Shit, I thought. Will this ever get better? And what can I do about it if the people with the power and wealth won't do anything?
An estimated 4,000 to 5,000 men, women and children go to sleep outside every night in Portland, due to a crippling combination of things that all point to the one big thing: poverty.
When you're dirt poor in a city, you can't always access medical or social services. The cost of transit fare may be enough to halt you in your tracks. Rents are rising much faster than wages. There is a severe lack of affordable housing that the city and development interests are simply not acting to remedy.
So we have a ton of people forced to sleep outside.
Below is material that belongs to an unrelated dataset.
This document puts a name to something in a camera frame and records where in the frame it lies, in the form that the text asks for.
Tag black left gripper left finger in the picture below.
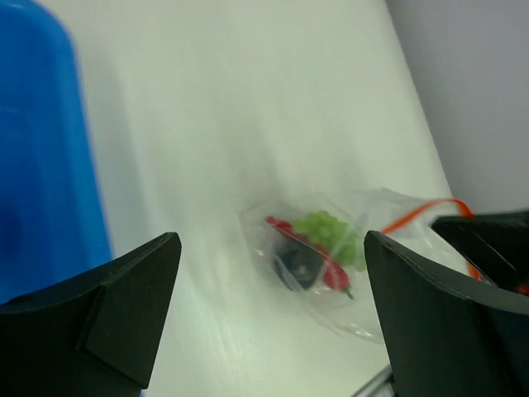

And their numbers are growing.
Distraught at the sight of another row of tents, I lost all interest in coffee. But I hadn't eaten anything since around 7am and it was going on 2:30. I had to eat something in order to take my meds, so I went to the closest place I could find: A Taco Bell.
Yeah, I know. It really is all that bad.
I ordered a veggie burrito and some cinnamon twists, and ate them with my own bottle of water while I watched the people around me.
Inside and outside the restaurant, people who looked like they hadn't bathed or eaten in days clustered around benches, fell asleep at an inside table, or nibbled the edge of a paper cup that had held liquid hours ago.
My "lunch," such as it was, cost less than three bucks. Fast food is cheap and that's why poor people eat lots of it.
Not sure whether or not I'll continue the coffeeneuring challenge. Today, like so many other things I do in my day to day living, it feels sort of pointless. I'll see how things go tomorrow.